Dick move.

Sometime early Monday morning, my old friend and collaborator Tommy Marth committed suicide.

What a prick.

And Tommy was a prick, make no mistake. It was his chief public characteristic. He was cynical, sarcastic, caustic as industrial solvent. The day he met my wife Rosalie, he walked up and said “So this is the stupid bitch who’s marrying you?” He was kidding, but one of Tommy’s greatest talents was the maintenance at all times of an absolute poker face.

I say one of his talents, because Tommy had quite a number of them. Like every member of his family, he was a gifted musician — in Tommy’s case, it was the saxophone. He was most known, in fact, for being the studio and live saxophonist for Las Vegas’s biggest music act, The Killers, playing on their records Sam’s Town and Day And Age.
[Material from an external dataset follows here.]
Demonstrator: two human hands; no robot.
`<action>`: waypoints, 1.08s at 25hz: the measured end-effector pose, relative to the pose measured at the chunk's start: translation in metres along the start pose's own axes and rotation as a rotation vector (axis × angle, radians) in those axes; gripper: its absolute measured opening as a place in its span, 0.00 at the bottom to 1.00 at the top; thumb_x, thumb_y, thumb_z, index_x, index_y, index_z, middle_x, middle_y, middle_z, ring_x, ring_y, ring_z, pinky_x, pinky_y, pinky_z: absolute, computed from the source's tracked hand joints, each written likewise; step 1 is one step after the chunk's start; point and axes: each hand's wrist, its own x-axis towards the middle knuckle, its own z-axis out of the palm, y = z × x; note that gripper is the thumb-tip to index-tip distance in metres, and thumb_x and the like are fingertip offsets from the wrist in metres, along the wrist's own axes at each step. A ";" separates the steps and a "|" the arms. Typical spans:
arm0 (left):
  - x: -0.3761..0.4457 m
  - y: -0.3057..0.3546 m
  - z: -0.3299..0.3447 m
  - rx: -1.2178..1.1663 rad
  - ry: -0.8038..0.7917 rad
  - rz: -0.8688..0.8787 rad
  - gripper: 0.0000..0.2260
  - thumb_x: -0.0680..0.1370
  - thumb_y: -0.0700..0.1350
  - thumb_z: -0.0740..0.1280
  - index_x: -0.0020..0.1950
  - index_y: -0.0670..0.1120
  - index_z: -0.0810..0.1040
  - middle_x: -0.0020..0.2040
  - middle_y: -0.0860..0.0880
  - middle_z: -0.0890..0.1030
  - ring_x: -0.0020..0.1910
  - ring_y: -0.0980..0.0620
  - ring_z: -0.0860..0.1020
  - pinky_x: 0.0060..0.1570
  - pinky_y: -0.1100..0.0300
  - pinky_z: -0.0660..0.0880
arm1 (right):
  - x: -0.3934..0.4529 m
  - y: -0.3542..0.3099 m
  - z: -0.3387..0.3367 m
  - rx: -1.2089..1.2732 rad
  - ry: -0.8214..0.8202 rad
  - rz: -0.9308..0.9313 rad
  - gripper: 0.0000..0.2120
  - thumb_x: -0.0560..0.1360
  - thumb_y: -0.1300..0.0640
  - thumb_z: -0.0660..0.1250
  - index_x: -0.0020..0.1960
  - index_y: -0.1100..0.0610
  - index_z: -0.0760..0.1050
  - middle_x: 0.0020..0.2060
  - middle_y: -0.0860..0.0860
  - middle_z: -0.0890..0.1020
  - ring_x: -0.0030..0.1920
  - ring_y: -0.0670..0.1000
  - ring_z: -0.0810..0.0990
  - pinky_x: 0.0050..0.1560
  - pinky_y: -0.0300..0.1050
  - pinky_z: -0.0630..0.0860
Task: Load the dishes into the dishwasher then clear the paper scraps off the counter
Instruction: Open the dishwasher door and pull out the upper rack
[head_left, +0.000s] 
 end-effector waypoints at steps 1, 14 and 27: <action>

But he also played with a lot of less-known local acts like Black Camaro, Ryan Pardey’s up-and-coming Halloween Town…and me.

Tommy was possessed of one of the fiercest, most unrelenting minds I’ve ever encountered. It would be a mistake to say that Tommy didn’t suffer fools gladly; in point of fact, he didn’t suffer them at all. He had no patience with stupid people or the mentally lazy, and he didn’t bother to hide his contempt, which also contributed to his reputation as a gigantic raging asshole.

I met Tommy, I think, sometime in 2000 or possibly 1999, at Cafe Espresso Roma, where I met so many of the people who’ve become my good friends and family. Back then, Tommy was still modeling and accompanying casino club DJs on saxophone. My first impression was: prick. And he really was. Why not? He was a male model who literally had to fight off starlets like Tara Reid, who once walked up to him when he was playing at a club and stuck her tongue down his throat. He had no reason to be humble.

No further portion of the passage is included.